Yerevan, Byurakan
February 19, 2010
This post should be entitled Kylar returns to the Motherland. I had decided somewhere in Jordan that it would be a good idea to go to Armenia on my way home since it was quite close and I wouldn’t have the chance to fly across the world to go there for a while. So after parting ways in Cairo, I flew to Istanbul then boarded the most frightening Armavia flight to Yerevan. The 2 hr flight was delayed and then had an unscheduled landing so instead of arriving at 10pm I arrived around 1am. The poor guy the hostel sent to the airport didn’t seem to mind… I stayed at Envoy Hostel, which was great, so you should look it up…
Anyway, I can’t quite remember what I did there since I’m sure I didn’t do a whole lot. I saw a few museums, especially memorable were the Sergei Parajanov museum, which was in memory of the Soviet Armenian avant-garde film-maker. I also saw the State Art Gallery, which was very funny. About 100 attendants in each room gossiping and playing music whilst old artworks fell off walls. Lot’s of marble and chandeliers though. I also saw the very cool Arshile Gorky museum, who was an Abstract Impressionist, and rather good, in a huge, ancient house.
The rest of the time I spent wandering around, going to a park which was closed but also quite scary, seeing the Opera House and eating. I have never eaten so well since the guys at the hostel had what bordered on an obsession with khorovatz, which is an Armenian meat dish that comes in many varieties and is really nice if also very meaty. I ended up seeing some bands too, two pretty good jazz bands, although apparently I missed the best jazz club because it was only open one night a week when I wasn’t there.
There are a whole lot of new buildings in Yerevan and the footpaths were clean, and surprise, after such a long time, the traffic wasn’t completely out of control! I hope they keep up some of the wonderful old buildings that are still there, especially some of the early Soviet buildings (also here) which are grand and cool too.
Anyway, I managed to leave Yerevan and take a bus to Byurakan to stay with the family of one of the hostel staff who was very accomodating. I stayed for one night and it was great to see an Armenian village. I got off the bus finally figuring out where I was supposed to get out. It was a small village square with a shop and a few backgammon boards and a running tap stream thing that said 1952. It started to snow and a Lada drove by. Finally a friend of a cousin of the family took me along the road to their house, which has a huge sloping backyard to the cliff that overlooked the river. The town itself is famous for its very old church and a large Soviet observatory.
If I’d eaten well in Yerevan, I ate even more in Byurakan. Some of the most delicious things were put in front of me, and being full was no excuse, at least to them, to not eat. I fell asleep near the stove that night after a long, broken conversation with some other family members who were visiting from Yerevan for the night. In the morning I went to the observatory and back to Yerevan. The last night I was there an Australian-Armenian I met and someone from the hostel took me out to eat khash, which is a famous Armenian stew, and it was good.
Then home. Hope you enjoyed reading.

The view across Yerevan to the Opera House from Mother Armenia statue.
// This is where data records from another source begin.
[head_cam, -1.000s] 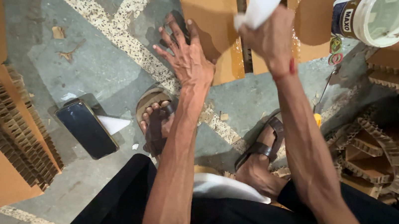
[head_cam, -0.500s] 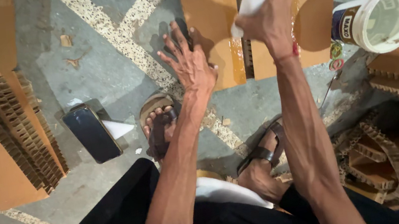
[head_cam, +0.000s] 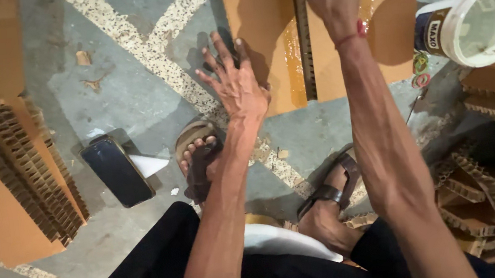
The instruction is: The person applies glue to the edges of corrugated cardboard pieces using a white foam applicator. They then press the glued edges together to form a U-shaped structure and secure it with a rubber band. The process is repeated for another set of cardboard pieces.
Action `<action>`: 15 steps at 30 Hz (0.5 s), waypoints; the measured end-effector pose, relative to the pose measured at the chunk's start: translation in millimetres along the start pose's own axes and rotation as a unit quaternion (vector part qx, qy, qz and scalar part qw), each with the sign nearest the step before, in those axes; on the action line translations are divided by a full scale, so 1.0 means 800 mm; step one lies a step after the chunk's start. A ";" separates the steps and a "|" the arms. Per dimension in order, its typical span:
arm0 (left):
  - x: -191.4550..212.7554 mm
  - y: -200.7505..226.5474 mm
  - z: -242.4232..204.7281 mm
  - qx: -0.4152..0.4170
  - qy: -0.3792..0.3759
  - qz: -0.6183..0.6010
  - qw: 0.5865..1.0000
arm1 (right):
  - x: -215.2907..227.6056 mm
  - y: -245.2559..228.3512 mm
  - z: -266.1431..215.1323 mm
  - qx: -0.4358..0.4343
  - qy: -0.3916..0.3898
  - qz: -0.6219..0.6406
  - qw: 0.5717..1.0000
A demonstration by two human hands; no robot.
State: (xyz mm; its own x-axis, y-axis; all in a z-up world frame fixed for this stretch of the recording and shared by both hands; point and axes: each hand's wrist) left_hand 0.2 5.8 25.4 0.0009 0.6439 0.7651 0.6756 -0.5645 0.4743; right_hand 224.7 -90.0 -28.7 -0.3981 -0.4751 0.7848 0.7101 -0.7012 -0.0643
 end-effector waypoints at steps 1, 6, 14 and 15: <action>0.001 0.002 0.001 0.000 0.008 -0.004 1.000 | 0.022 -0.006 0.003 0.021 -0.016 0.000 1.000; 0.009 0.007 0.000 0.012 -0.017 0.009 1.000 | 0.150 -0.032 -0.023 -0.105 -0.329 0.164 0.924; -0.005 0.001 0.006 0.022 -0.019 0.060 0.998 | 0.274 -0.018 -0.122 -0.345 -0.443 0.215 0.799; -0.008 -0.001 0.006 0.012 -0.007 0.062 0.998 | 0.293 -0.004 -0.133 -0.439 -0.407 0.312 0.738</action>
State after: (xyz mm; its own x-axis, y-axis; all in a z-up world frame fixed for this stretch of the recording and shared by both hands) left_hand 3.7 4.6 17.8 0.0954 0.5776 0.8107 0.6875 -0.6272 0.3660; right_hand 67.5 -255.7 90.0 0.5815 -0.6245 0.5214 -0.1842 -0.7253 -0.6633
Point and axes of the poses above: each hand's wrist, its own z-axis towards the middle knuckle, its own x-axis out of the back of the hand, y = z × x, and after that the axes turned 5 degrees about -z, right-handed
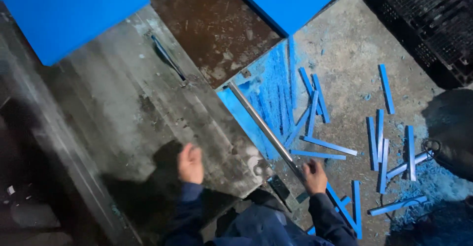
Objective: The person repeatedly feeds blue plastic sheets into a guillotine-style cutter, presses down to cut, and removes the cut pieces. The cut pieces are stacked on the floor. The person handles the sheets by hand and uses the cutter's lever to perform the cuts.
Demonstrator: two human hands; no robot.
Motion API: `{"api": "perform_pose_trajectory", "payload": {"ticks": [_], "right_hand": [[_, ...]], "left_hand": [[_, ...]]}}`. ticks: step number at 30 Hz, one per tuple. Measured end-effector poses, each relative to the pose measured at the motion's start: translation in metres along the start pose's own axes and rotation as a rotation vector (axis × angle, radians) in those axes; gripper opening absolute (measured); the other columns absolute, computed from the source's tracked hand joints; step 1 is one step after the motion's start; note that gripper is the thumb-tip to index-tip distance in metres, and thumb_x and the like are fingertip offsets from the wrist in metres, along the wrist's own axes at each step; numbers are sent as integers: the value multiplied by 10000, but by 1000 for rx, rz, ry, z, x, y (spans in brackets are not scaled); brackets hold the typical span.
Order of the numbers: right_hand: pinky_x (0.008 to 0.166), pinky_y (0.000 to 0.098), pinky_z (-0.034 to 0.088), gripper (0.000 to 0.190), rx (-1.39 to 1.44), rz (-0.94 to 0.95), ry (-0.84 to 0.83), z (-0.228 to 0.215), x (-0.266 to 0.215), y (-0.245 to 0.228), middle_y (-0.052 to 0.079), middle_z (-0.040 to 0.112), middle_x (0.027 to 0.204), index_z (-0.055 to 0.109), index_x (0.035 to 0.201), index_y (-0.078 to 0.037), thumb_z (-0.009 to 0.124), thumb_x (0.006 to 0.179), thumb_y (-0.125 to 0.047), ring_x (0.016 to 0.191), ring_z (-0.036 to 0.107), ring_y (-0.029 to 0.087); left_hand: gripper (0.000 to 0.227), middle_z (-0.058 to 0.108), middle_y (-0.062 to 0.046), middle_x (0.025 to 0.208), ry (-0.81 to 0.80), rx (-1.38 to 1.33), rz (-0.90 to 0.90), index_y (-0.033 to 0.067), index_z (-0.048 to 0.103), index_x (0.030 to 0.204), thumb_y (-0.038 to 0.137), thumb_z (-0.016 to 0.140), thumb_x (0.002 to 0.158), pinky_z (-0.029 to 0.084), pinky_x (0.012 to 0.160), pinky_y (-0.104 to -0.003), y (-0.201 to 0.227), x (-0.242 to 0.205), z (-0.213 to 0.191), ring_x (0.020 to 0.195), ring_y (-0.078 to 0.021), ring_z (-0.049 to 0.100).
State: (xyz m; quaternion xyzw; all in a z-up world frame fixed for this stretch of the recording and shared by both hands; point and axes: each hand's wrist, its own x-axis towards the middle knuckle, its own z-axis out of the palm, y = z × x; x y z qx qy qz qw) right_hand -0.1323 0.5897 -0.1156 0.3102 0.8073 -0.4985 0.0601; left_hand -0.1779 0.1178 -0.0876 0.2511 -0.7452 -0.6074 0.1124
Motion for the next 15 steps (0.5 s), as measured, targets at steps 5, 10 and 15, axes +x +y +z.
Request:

Basically everything is still in Russian, although that is changing in the capital now.

It’s winter so the park has been packed away, so to speak.

More amusement rides. A policeman asked me what I was doing taking photos of this. I don’t think he understood the humour.

When Stalin’s statue was pulled down it crushed two people. He killed from beyond the grave goes the joke. Now it’s Mother Armenia.

The snow in Yerevan after I saw the Scripts Museum.

The view from the backyard of the house I stayed in.

The magnificent reminders of a generation of Soviet landscape designers.



May 23, 2010 at 1:12 pm
It was good to have first hand accounts of these places I too would like to see, but alas I don’t think it’s going to happen….the photos are really good too…been hiding your light under a bushell ?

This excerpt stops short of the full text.